Using the entries that follow, write out the line containing "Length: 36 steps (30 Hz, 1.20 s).", the line containing "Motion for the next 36", and every line between them, exactly and nothing else.

(Beginning of Task data)

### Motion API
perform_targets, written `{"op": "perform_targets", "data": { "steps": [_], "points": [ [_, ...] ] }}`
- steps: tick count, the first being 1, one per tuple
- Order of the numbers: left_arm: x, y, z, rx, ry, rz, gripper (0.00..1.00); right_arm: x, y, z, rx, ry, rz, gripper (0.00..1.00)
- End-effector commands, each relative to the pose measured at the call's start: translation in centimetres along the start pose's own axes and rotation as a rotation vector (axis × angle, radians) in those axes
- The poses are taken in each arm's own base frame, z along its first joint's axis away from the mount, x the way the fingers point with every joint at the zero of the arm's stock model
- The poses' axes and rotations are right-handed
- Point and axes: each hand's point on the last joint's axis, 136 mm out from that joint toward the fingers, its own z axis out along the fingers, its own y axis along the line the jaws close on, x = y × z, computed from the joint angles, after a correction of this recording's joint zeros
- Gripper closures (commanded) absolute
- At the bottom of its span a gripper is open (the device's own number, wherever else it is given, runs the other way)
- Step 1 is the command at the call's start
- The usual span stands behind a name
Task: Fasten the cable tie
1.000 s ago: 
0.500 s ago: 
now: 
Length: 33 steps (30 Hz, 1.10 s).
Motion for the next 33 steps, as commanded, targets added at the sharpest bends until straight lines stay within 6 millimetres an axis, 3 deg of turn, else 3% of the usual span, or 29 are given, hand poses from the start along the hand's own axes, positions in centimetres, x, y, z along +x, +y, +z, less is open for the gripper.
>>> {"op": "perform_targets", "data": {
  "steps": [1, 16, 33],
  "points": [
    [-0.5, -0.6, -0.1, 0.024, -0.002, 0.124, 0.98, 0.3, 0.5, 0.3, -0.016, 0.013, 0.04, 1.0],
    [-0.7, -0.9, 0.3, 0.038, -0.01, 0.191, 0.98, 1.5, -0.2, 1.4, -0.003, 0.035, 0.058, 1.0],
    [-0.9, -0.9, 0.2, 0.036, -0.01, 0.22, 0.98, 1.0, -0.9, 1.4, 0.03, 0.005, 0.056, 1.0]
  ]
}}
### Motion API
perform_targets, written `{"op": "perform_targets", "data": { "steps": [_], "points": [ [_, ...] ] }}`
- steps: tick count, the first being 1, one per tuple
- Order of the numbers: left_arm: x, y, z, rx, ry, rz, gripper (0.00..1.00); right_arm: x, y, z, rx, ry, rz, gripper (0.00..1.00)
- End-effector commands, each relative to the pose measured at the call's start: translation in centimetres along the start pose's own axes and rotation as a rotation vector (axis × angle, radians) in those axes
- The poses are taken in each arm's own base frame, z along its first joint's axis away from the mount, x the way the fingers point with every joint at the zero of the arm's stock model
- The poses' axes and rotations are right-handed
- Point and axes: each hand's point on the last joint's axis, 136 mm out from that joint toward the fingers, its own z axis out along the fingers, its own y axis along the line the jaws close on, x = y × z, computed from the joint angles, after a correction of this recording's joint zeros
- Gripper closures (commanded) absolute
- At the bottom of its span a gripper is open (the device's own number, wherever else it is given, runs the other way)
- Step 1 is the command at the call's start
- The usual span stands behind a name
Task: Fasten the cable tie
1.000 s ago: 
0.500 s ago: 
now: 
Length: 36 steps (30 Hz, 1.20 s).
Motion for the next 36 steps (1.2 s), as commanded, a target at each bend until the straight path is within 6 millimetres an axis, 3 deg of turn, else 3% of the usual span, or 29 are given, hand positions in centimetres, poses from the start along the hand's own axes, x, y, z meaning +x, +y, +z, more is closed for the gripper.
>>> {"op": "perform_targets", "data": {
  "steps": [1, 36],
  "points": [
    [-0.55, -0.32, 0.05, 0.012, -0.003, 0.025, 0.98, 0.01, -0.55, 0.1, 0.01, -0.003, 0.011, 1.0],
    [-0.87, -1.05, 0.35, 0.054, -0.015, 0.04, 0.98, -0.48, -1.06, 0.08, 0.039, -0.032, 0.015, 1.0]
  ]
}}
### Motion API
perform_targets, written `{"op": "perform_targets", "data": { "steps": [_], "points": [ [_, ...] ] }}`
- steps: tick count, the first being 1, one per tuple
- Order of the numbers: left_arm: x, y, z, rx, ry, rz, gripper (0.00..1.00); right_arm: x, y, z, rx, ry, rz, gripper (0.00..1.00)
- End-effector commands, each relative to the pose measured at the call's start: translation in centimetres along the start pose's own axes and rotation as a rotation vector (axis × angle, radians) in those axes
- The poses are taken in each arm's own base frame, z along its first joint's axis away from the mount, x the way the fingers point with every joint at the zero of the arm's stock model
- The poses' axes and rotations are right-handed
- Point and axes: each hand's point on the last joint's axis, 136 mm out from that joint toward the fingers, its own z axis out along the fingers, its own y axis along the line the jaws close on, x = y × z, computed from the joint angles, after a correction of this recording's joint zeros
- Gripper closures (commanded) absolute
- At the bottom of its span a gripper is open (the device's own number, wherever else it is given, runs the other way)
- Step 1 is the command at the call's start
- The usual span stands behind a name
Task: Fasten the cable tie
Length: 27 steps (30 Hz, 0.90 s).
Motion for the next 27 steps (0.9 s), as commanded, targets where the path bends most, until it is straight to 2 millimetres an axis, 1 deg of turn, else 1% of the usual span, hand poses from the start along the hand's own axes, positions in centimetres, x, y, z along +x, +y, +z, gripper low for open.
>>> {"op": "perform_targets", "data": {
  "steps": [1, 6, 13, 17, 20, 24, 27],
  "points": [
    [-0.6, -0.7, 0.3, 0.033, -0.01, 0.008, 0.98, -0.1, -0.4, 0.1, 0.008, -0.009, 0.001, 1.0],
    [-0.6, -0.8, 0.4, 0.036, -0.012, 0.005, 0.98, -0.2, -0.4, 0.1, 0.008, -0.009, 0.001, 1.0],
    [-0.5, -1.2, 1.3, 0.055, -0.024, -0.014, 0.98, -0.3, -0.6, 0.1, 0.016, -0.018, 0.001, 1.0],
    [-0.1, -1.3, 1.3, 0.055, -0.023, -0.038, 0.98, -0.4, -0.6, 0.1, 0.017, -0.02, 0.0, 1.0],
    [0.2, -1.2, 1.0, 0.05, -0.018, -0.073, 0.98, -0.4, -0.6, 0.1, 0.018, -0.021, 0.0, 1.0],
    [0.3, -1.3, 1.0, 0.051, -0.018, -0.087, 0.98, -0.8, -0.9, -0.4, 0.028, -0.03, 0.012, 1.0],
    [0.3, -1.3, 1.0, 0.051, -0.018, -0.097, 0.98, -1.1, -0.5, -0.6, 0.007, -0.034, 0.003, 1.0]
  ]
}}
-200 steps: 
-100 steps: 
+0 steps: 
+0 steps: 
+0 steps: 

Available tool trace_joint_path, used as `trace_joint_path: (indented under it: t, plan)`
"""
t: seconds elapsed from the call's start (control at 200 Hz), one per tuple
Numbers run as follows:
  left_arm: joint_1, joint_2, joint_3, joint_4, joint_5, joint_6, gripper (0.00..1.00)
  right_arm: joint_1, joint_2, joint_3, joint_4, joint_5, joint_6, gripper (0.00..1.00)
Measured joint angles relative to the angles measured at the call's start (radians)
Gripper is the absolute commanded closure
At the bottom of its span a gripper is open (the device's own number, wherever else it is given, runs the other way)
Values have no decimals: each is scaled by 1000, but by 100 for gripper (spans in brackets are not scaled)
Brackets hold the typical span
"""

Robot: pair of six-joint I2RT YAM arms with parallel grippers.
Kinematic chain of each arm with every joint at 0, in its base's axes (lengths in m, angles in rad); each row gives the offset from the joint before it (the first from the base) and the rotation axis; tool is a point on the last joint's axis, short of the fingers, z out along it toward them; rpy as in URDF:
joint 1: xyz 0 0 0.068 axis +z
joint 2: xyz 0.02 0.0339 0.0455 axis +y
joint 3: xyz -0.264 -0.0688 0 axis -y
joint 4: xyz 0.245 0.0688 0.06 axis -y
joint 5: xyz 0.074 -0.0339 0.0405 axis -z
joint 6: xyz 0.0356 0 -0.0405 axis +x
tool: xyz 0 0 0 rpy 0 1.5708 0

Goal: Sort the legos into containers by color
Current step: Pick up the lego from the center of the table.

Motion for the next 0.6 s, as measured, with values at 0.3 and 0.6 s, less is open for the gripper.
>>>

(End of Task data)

* **Completed exercise**:
Length: 36 steps (30 Hz, 1.20 s).
Motion for the next 36 steps (1.2 s), as commanded, a target at each bend until the straight path is within 6 millimetres an axis, 3 deg of turn, else 3% of the usual span, or 29 are given, hand positions in centimetres, poses from the start along the hand's own axes, x, y, z meaning +x, +y, +z, more is closed for the gripper.

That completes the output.